Extreme SQL

  • Comments posted to this topic are about the item Extreme SQL

  • These extreme systems are so extremly fascinating to me.

    The company im working at is still working with Cubes. We have Dimensions with sometimes like around a million entries and alot MDX. As a result some of the reports take some time to calculate. But these numbers are kinda rookie numbers compared to these extreme systems with billions of rows. Even though they use (i assume?) in memory, i am still impressed and curious at how instantaneously you get results in something like google, youtube, facebook etc.


  • They just rely on the power of more and more nodes to distribute the workload of course. Taking that larger problem and breaking it up into a bunch of smaller problems. At least that's my assumption and how I technically handle the billions and trillions of records I have to query with my datasets.

    But there is the time element too. If you're using things like PolyBase, it's extremely slow compared to just taking a little bit of time and querying data from PolyBase into a table that you can hash/optimize. For me, I have a little bit of time to spare to ensure analytical queries can be queried from an internal table versus having no time and trying to query directly from an external table (or HIVE-like table) sitting on a data store.

    Even at billions of rows to query, which is lower than Facebook etc, Azure, Google, and AWS have great options that are surely within 10second result times for as long as you know how to query data right. I think the only time I've ever ran into issues doing ad-hoc queries with any of these 3 companies is when I broke Google BigQuery doing a many-to-many relationship query upon a billion records. But the results at some point was in the trillions before it aggregates down to a few dozen. So, it's understandable how I crashed their engine as it's not a usual use case to run into.

  • It's what xsevensinzx said, but also there's likely some cheating. Pre-fetch, caching, likely some pre-calcs or other tricks that simulate certain things being really fast to the user.
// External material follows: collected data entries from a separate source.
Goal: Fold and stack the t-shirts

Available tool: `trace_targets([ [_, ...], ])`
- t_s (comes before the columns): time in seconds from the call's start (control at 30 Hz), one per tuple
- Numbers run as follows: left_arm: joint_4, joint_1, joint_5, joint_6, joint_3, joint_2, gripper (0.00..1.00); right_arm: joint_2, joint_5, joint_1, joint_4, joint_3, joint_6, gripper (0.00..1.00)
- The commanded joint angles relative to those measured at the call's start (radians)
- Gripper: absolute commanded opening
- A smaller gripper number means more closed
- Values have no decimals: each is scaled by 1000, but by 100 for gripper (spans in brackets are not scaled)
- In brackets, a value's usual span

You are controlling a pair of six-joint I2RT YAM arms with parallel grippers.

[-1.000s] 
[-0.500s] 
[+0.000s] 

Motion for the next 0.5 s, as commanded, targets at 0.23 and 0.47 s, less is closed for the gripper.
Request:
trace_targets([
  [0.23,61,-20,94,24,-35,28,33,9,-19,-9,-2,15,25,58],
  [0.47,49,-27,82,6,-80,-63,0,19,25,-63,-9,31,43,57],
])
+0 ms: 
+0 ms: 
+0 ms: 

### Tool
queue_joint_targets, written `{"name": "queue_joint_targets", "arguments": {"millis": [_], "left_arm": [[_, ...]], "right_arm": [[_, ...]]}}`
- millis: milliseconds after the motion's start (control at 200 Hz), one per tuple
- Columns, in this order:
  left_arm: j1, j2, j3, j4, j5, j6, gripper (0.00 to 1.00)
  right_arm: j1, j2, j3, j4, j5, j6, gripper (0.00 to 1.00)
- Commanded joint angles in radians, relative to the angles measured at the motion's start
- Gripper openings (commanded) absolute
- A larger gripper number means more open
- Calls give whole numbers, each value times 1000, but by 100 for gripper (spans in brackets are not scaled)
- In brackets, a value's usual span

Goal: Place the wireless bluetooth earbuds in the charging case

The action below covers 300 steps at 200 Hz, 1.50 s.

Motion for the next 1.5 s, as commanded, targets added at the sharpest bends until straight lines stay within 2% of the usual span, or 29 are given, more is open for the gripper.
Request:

Trading space for time, is something we do often.

  • What's essential is knowing what data access patterns are being used by each application and then partitioning, structuring, and indexing the data optimally. For ad-hoc aggregate reporting on millions or billions of records, a ColumnStore table like SQL Server DW, Hbase, or Amazon Redshift. For something like an online banking app, each user accesses a wide range of data elements but only for their personal slice of the pie. What you need is a near realtime datamart, maybe something like Cosmos DB or MongoDB, where all the recent transactional and profile data for a customer is contained in something like a JSON document which can be fetched within 10 ms.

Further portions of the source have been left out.